Printing Organs
This technology may well be the breakthrough that eventually clears the list of folks waiting for an organ transplant. Researchers at the University of Missouri print ‘bio ink’ particles (droplets which contain 10,000 to 40,000 cells) onto paper, and then allow these particles/spheres to grow and fuse together. The growing mass slowly morphs into a macro-structure: the cells sort themselves to find the right vocation (muscle cells vs fiber cells), and move to the correct location.

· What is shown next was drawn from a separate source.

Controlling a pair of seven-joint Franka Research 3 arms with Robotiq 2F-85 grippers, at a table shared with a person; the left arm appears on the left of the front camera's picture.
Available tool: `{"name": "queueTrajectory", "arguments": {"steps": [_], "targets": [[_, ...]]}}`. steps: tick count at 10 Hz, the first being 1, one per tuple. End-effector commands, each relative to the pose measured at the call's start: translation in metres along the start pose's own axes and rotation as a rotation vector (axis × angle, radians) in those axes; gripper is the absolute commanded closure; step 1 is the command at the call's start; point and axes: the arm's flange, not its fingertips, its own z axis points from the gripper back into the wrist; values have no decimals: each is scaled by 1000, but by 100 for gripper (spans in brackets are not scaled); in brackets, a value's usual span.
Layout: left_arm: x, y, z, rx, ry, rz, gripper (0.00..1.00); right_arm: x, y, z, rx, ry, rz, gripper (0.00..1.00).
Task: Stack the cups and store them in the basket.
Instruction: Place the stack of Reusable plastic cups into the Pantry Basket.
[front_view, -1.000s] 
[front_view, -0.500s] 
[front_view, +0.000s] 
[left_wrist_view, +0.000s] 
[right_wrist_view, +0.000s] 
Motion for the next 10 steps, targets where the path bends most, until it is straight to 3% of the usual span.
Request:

While the science in this article really blows me away, it also really reminds me of the persistence of life. Read down a bit in this article and find the sentence “When the bio-ink particles were first printed, the cells did not beat in unison, but as the cellular spheroids fused, the structure eventually started beating just as a heart does.” When you think of how persistent we are as a life form, this shouldn’t surprise me, but it really does.
Years ago when I was working on a heart lung machine design, I got to watch open heart surgery. When they want to stop the heart, so they can stitch vessels grafts onto it, they circulate a potassium solution into the heart which short circuits the electrical signals and stops it. Watching from the anesthesiologist position for a few minutes I was struck by the fact that as soon as the potassium solution start to wear off, the heart starts to quiver, then tries to get itself started and eventually will simply restart itself, rhythmically, reliably, persistently. Just like the chicken heart cell….
Back on topic, I can see this science eventually leading to a day in which nephrons cells are printed and grown into replacement kidneys.